Pictures excluded, output the lines of the data below between the one holding "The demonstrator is" and the one holding "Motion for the", inclusive, exactly as they stand.

Dataset items:
##############################

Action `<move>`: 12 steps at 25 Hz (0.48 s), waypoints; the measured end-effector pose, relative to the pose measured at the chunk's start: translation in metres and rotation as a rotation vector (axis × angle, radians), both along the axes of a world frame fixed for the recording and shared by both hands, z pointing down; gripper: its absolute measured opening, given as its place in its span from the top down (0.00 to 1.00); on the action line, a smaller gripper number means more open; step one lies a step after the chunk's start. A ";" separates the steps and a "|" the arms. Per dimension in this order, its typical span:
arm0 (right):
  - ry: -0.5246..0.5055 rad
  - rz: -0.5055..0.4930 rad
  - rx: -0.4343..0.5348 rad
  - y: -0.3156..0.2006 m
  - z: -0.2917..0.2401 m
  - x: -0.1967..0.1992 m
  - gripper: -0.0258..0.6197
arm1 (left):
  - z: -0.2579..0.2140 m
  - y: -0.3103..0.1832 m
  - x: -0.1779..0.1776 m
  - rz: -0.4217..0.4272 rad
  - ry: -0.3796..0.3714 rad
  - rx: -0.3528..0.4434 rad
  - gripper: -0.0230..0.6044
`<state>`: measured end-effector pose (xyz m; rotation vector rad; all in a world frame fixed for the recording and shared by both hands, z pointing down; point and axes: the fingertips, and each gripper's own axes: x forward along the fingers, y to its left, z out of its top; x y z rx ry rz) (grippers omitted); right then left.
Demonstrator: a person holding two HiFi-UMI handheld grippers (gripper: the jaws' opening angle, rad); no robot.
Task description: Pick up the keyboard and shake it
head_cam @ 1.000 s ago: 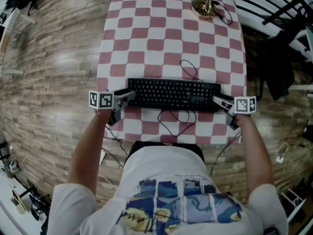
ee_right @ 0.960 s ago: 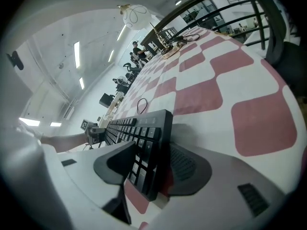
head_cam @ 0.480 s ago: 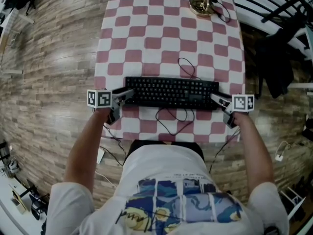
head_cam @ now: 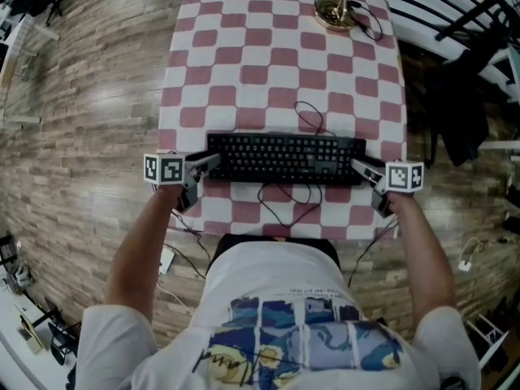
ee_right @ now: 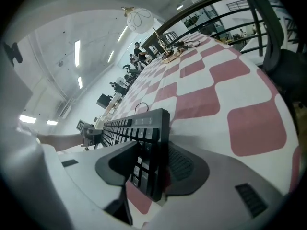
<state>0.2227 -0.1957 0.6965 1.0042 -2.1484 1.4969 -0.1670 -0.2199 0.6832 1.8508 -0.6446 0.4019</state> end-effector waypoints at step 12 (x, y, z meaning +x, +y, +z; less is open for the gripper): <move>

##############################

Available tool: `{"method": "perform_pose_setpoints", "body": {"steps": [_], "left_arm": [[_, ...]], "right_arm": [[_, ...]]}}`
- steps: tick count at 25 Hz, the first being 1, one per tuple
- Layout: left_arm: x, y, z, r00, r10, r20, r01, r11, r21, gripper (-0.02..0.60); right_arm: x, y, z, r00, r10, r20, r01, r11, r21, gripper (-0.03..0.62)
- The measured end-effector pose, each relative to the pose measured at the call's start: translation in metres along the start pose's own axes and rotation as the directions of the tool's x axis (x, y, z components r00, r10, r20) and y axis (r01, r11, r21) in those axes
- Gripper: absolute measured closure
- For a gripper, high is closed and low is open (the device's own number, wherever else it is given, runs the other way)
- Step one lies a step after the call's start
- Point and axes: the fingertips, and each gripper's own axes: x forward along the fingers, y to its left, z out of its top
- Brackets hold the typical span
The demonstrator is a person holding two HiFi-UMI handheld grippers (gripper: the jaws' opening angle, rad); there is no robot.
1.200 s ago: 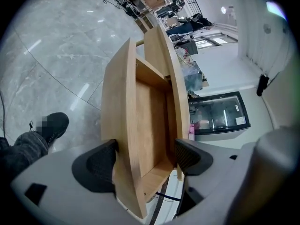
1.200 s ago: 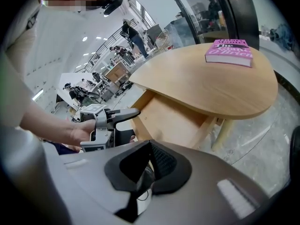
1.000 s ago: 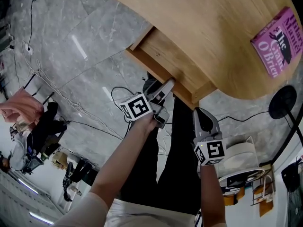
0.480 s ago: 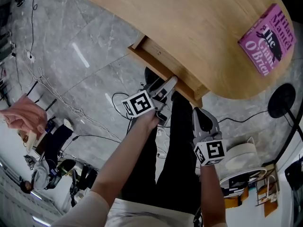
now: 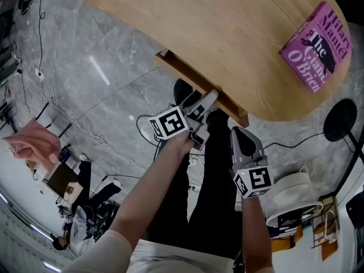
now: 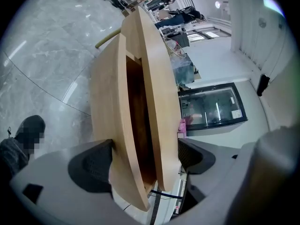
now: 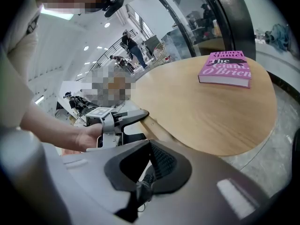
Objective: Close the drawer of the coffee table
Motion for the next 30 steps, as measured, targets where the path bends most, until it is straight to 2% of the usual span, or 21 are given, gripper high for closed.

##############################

Answer to the problem ->
The demonstrator is a person holding two HiFi-UMI handheld grippers (gripper: the jaws' opening angle, rad); there is no robot.
1.200 s ago: 
1.200 s ago: 
1.000 s ago: 
0.480 s ago: 
now: 
now: 
now: 
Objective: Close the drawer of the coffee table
Motion for the next 30 steps, as measured, targets where the path bends most, until it is straight to 2% of the usual span, or 21 are given, gripper high for closed.

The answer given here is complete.